TO DO -
In the material below, find each line with the word "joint" and list it.

DATA BLOCK -
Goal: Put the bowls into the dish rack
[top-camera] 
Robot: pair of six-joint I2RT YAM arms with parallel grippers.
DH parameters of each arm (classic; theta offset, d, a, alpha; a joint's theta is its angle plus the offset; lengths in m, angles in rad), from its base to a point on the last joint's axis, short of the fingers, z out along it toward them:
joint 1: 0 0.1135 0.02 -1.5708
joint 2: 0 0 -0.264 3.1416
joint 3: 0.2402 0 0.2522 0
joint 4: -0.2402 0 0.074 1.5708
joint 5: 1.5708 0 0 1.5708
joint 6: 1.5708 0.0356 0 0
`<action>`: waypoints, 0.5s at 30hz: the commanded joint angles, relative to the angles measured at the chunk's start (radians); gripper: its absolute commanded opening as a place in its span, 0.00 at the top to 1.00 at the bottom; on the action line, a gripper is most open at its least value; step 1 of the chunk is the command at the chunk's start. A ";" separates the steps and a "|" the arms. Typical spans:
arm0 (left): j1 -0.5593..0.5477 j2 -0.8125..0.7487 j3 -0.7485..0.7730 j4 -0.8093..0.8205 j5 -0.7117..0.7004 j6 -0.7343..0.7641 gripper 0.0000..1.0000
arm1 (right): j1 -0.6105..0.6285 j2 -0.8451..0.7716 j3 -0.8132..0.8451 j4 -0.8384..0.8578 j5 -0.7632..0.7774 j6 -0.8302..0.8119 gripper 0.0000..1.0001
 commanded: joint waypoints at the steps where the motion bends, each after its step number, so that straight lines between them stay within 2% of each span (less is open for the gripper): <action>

EXERCISE RESPONSE -
Robot: pair of six-joint I2RT YAM arms with parallel grippers.
DH parameters of each arm (classic; theta offset, d, a, alpha; a joint's theta is its angle plus the offset; lengths in m, angles in rad), from its base to a point on the last joint's axis, short of the fingers, z out along it toward them:
joint 1: 0 0.1135 0.02 -1.5708
joint 2: 0 0 -0.264 3.1416
joint 3: 0.2402 0 0.2522 0
joint 4: -0.2402 0 0.074 1.5708
joint 5: 1.5708 0 0 1.5708
joint 6: 1.5708 0.0356 0 0
`<action>`: waypoints, 0.5s at 30hz: the commanded joint angles, relative to the angles measured at the chunk's start (radians); gripper: its absolute commanded opening as a place in its span, 0.00 at the top to 1.00 at the bottom; on the action line, a gripper is most open at its least value; step 1 of the chunk is the command at the chunk's start. A ";" separates the steps and a "|" the arms. Typical spans:
 commanded: joint waypoints at the steps where the motion bends, each after its step number, so that straight lines between them stay within 2% of each span (less is open for the gripper): <action>

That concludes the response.